WHAT IS NEEDED
In the data below, find the line containing "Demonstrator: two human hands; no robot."; reproduce that line and all subsequent lines exactly, and nothing else.
----------------------------------------
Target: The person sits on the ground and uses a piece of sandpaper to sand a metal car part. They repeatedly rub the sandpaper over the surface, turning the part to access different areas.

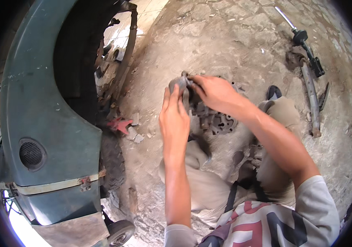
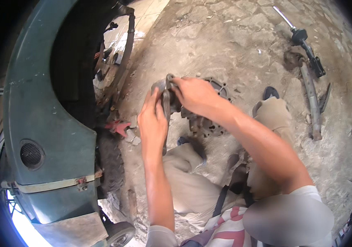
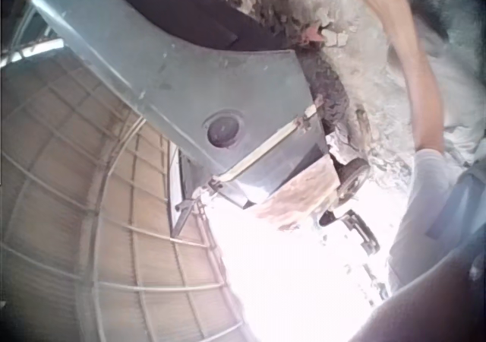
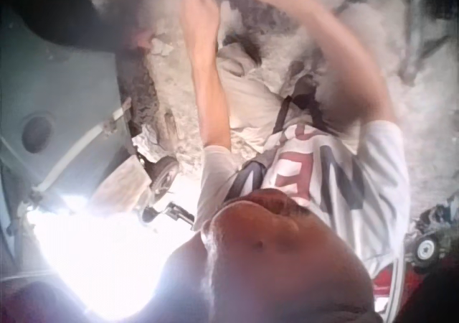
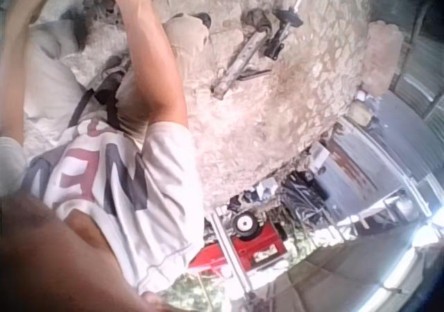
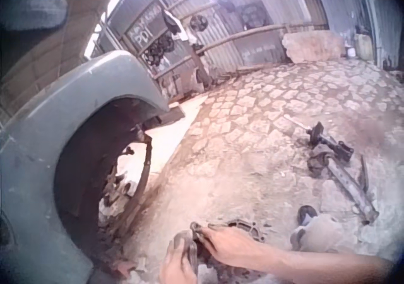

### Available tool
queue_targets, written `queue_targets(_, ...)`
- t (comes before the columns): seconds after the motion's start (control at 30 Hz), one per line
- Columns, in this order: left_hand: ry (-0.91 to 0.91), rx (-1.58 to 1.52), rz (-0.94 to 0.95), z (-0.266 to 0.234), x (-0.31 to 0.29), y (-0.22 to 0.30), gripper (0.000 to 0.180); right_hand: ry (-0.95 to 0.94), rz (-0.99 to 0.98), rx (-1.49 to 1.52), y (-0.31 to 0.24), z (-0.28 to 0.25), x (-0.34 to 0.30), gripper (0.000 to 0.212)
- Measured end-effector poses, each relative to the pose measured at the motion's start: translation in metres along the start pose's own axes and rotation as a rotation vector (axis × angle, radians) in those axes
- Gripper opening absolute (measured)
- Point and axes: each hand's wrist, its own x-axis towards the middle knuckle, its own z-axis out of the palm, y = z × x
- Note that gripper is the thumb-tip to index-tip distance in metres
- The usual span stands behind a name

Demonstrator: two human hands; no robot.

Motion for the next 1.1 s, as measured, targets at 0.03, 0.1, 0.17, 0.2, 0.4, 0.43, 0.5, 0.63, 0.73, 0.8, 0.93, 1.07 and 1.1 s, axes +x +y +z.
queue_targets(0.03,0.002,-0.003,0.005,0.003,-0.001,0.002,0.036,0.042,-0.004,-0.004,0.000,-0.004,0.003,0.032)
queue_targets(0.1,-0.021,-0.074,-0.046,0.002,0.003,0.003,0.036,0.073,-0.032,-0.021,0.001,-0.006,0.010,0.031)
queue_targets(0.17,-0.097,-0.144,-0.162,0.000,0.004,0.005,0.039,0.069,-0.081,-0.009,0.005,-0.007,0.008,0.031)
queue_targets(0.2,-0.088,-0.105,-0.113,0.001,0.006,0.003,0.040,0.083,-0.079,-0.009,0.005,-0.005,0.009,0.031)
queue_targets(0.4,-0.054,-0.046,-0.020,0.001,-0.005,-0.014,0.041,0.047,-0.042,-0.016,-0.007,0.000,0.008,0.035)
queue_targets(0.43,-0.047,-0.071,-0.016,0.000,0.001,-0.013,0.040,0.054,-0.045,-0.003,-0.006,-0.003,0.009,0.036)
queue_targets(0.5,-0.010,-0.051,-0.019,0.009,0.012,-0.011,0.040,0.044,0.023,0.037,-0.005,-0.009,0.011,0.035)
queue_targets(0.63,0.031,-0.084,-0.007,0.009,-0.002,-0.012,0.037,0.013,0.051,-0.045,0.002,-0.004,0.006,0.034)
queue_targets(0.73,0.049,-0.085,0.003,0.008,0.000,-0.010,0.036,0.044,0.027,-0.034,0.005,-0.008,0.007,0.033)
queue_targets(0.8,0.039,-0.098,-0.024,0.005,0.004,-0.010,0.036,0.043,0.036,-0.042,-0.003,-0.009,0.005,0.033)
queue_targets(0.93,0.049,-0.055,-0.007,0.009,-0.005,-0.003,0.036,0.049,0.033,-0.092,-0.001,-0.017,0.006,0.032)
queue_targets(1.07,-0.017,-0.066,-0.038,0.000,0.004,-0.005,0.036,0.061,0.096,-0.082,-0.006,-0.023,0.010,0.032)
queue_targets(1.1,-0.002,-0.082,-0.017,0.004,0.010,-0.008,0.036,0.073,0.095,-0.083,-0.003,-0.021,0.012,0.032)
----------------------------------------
RESPONSE AREA
Demonstrator: two human hands; no robot.

Motion for the next 1.1 s, as measured, targets at 0.03, 0.1, 0.17, 0.2, 0.4, 0.43, 0.5, 0.63, 0.73, 0.8, 0.93, 1.07 and 1.1 s, axes +x +y +z.
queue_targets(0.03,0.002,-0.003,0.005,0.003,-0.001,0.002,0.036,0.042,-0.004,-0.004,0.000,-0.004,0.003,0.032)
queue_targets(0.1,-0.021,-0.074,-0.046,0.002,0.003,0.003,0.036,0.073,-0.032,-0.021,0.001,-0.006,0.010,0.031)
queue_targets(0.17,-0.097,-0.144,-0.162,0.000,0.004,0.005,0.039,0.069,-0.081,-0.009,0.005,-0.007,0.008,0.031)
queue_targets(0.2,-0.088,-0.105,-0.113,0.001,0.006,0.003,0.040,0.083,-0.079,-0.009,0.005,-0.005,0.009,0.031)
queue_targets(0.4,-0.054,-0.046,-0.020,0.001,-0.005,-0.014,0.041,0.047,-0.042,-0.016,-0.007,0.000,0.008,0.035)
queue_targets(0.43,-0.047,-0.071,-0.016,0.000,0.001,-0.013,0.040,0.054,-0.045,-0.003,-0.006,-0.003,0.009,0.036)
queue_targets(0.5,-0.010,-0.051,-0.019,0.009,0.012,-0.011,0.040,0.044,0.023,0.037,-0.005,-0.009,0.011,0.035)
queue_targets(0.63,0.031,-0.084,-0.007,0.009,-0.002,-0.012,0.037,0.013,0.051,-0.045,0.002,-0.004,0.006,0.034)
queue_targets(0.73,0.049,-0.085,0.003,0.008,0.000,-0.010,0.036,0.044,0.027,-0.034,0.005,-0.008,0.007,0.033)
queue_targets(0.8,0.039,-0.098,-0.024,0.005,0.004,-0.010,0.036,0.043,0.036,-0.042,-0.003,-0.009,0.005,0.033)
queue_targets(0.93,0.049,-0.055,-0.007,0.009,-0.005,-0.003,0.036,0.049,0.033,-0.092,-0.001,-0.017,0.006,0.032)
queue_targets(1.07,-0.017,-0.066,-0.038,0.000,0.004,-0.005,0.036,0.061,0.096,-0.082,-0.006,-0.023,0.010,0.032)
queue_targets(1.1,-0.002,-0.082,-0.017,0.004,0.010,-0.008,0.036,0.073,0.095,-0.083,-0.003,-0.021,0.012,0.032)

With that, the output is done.